Livro “Ostra feliz
não faz pérola” de Rubem Alves
A língua
Sou feliz pelos amigos que tenho. Um deles muito sofre pelo meu descuido
com o vernáculo. Por alguns anos ele sistematicamente me enviava missivas
eruditas com precisas informações sobre as regras da gramática que eu não
respeitava, e sobre a grafia correta dos vocábulos, que eu ignorava. Fi-lo
sofrer pelo uso errado que fiz de uma palavra. Acontece que eu, acostumado a
conversar com a gente das Minas Gerais, falei, falei em “varreção” - do verbo
“varrer”. De fato, trata-se de um equívoco que, num vestibular, poderia me
valer uma reprovação.
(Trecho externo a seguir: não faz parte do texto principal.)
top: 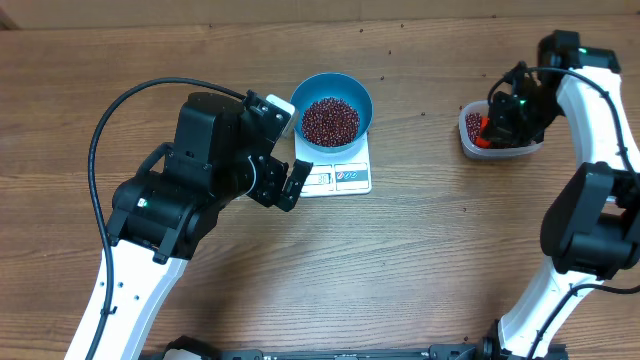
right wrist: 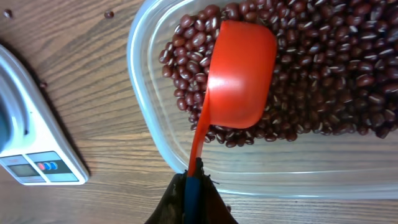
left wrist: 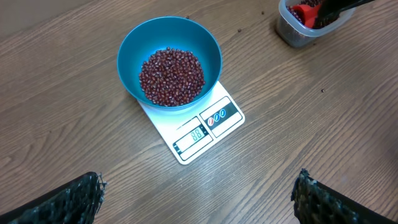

Pois o meu amigo, paladino da língua portuguesa, se deu
ao trabalho de fazer um xerox da página 827 do dicionário, aquela que tem, no
topo, a fotografia de uma “varroa” (sic!) (você não sabe o que é uma
“varroa”?) para corrigir-me do meu erro. E confesso: ele está certo. O certo é
“varrição” e não “varreção”. Mas estou com medo de que os mineiros da roça
façam troça de mim porque nunca os vi falar de “varrição”. E se eles rirem de
mim não vai me adiantar mostrar-lhes o xerox da página do dicionário com a
“varroa” no topo. Porque para eles não é o dicionário que faz a língua. É o
povo. E o povo, lá nas montanhas de Minas Gerais, fala “varreção” quando não
“barreção”. O que me deixa triste sobre esse amigo oculto é que nunca tenha
dito nada sobre o que eu escrevo, se é bonito ou se é feio. Toma a minha sopa,
não diz nada sobre ela, mas reclama sempre que o prato está rachado.